The bus journey back to Reykjavik was almost as terrifying as my brief cycle had been. For the first few miles I could see my own tracks at the side of the road, wavering wildly as I had continually been blown out into the road and steered myself back towards the verge. Eventually we passed the point where I had made my decisive (and evidently well-judged) U-turn, and from then on nothing was visible but the greyish lanes of the road where the traffic had kept it partially clear, and the creeping line of cars ahead of us, crawling carefully up over the mountain. Here and there were cars that hadn’t made it, lying at odd angles in the snow beside the road. I hadn’t seen them as I rode this way a few days previously, so they must have been recent accidents. I wondered if the passengers had escaped yet or were still there, huddled in their vehicles, waiting to be rescued.

The bus bucked and shuddered like an aircraft in turbulence as the vicious Icelandic winds smashed into it, but our driver seemed unflappable – or perhaps he was just absolutely focused, concentrating as entirely on keeping the vehicle upright and moving forward as I had been on keeping my bike straight an hour earlier. At times, visibility shrank so alarmingly that we could barely even make out the car in front of us.
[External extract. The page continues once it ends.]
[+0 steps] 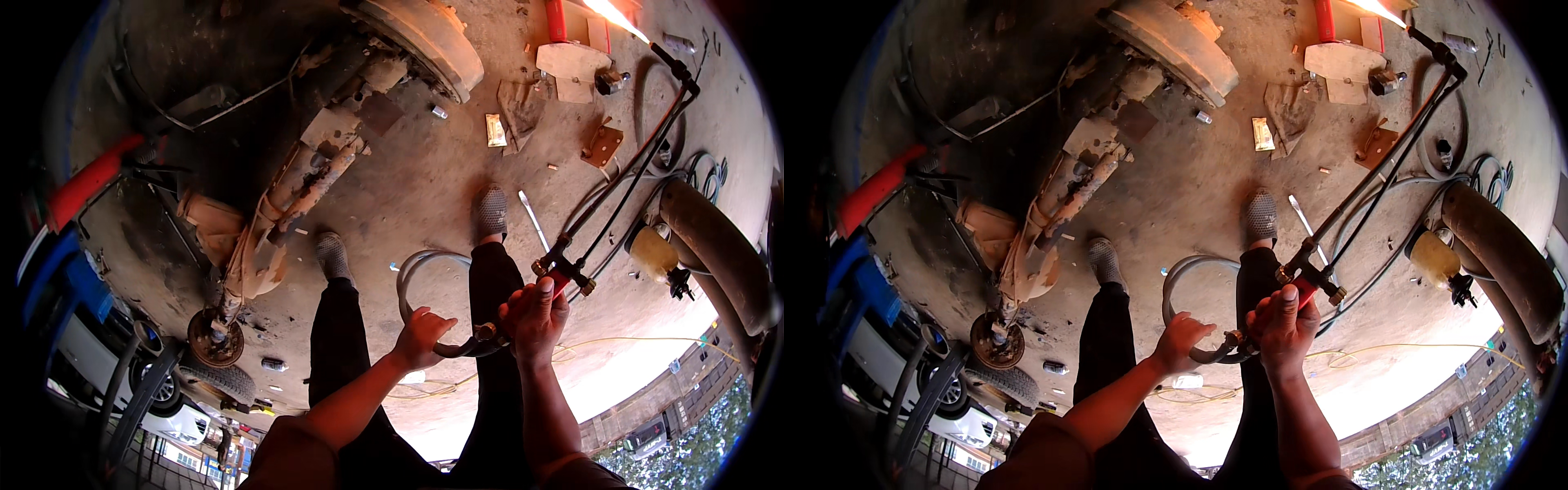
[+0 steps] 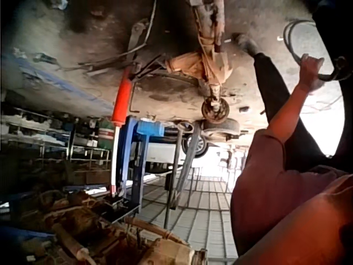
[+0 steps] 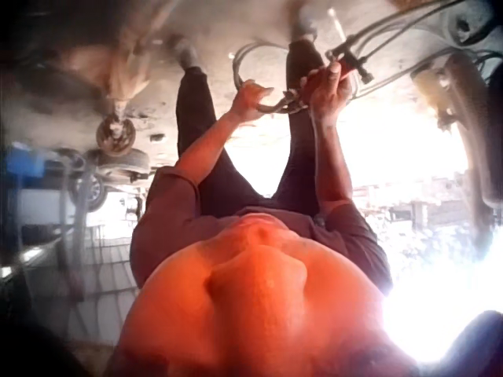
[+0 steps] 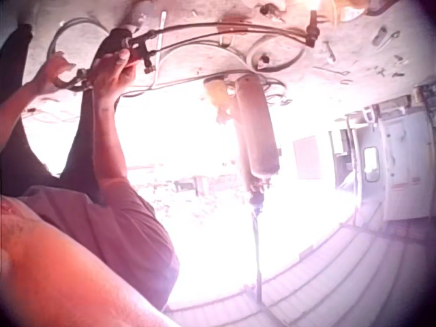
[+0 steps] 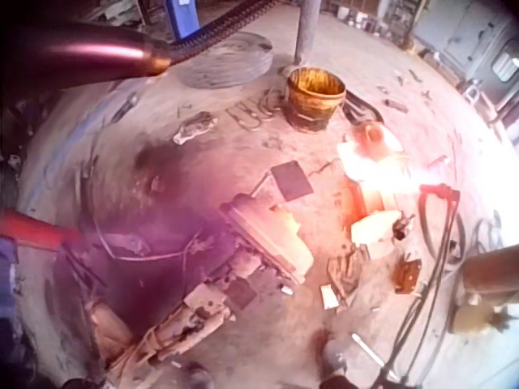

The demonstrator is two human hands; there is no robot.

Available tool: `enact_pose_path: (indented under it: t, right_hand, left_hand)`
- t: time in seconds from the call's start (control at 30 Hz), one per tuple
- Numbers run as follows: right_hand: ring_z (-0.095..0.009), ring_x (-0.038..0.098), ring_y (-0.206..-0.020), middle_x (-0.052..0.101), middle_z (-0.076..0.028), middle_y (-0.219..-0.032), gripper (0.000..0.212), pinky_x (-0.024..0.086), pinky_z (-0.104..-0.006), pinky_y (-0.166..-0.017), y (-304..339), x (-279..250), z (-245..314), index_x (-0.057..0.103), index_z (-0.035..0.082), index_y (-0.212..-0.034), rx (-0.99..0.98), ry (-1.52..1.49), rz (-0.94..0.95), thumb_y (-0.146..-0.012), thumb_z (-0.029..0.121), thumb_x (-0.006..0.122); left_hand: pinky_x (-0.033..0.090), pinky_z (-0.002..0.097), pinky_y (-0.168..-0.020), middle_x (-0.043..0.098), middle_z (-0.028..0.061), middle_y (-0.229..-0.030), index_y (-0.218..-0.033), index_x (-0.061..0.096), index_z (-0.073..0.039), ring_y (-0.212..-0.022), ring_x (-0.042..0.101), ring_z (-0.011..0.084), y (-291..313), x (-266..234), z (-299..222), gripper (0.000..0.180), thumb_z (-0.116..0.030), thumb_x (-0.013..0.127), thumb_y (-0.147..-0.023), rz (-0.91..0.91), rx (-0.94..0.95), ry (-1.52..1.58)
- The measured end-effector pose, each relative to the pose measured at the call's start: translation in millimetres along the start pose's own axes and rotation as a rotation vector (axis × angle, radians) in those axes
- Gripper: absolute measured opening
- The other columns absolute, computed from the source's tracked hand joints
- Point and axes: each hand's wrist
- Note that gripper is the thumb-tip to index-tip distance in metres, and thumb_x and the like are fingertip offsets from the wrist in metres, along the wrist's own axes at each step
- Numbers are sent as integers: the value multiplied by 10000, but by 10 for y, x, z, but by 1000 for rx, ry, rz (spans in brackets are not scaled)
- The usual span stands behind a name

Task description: The person uses a handheld oxy-acetylene cutting torch to sever a metal axle shaft. They position the torch at the joint, ignite the flame, and move the cutting tip along the metal to create a clean cut, producing sparks and molten slag.

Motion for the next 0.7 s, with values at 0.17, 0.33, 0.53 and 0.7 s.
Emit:
enact_pose_path:
  t: [0.17,0.33,0.53,0.7]
  right_hand:
    - [-129,594,-641,589,-25,-773,358,545,-324,-518,18,-445,115,552,114,-978,38,-40,-85,-992,457,654]
    - [-147,605,-647,600,-39,-776,373,549,-323,-521,410,-616,-24,561,103,-997,27,-50,-37,-986,462,663]
    - [-139,649,-683,636,-14,-821,362,593,-332,-563,979,-425,-509,599,124,-1027,133,-90,183,-974,473,675]
    - [-146,639,-629,640,-48,-757,407,528,-293,-535,1167,-209,-998,629,58,-1073,347,-157,532,-963,441,709]
  left_hand:
    - [495,432,-843,696,79,-861,-897,700,-95,-872,662,302,37,121,346,287,-109,827,-641,329,-14,-92]
    - [513,481,-725,690,124,-793,-764,695,-109,-818,677,355,273,-1,263,114,-138,762,-676,736,-141,-215]
    - [531,494,-721,718,147,-835,-795,751,-115,-829,695,373,1142,-482,70,153,-244,709,-724,1118,-326,-246]
    - [559,465,-784,738,136,-918,-940,785,-115,-913,714,346,1573,-578,-254,406,-447,849,-714,1397,-446,-310]
Point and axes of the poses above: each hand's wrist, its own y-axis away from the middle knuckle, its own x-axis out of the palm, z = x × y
We made it to Reykjavik, where the blizzard had softened to a soggy gale, and I limped to the youth hostel, to dry out my kit, enjoy being between walls that didn’t move or threaten to cave in with every gust of wind, and to take stock of what I had come through.

Pleasingly, rather than bemoaning my failures (Turning Back and Taking The Bus were two things I always swore I’d never do during my ride across Asia), I felt I had a strong sense of ‘mission accomplished’. I had come to Iceland to practice riding in difficult conditions, and to get a better idea of where my limits currently lay, and this had been amply achieved. The forbidding beauty of Kaldidalur had reignited my visceral love of ice and solitude and wide open spaces, and then the challenges of route F26 had reminded me that, no matter how limitless my ambitions, they will not be accomplished unless I am realistic about my helplessness in the face of nature’s much greater power, that I am able to judge when is the moment to push on and when to turn back, that I differentiate a challenge from a suicide mission.

Quite a few people have told me how jealous they sometimes feel, looking at pictures of my bicycle posed on snowy mountain passes. When I visit my brother, I often find that he’s nicked a photo from my website for his screensaver, and it’s usually a winter one rather than a summer one. Strangely, I currently feel the same way myself. As I revisit my journeys in Iceland, I find myself envious of the person I was then and the person I will be in six months’ time, riding along the Alaska Highway in the bitter cold and the faltering winter light. I’m still as unenamoured of planning as I ever was. But only six more months, only six more months, and I’ll be out there again, and I will be myself, and life will be real.


  1. Nice article, I think some times knowing when to say stop is as much of an achievement as pushing on. no cyclist likes to admit defeat on a ride and people can be quite stubborn, detrimentally so…
    Anyway, do you think the frame bags were to blame for the cross winds being so unmanageable or would panniers have been just as problematic?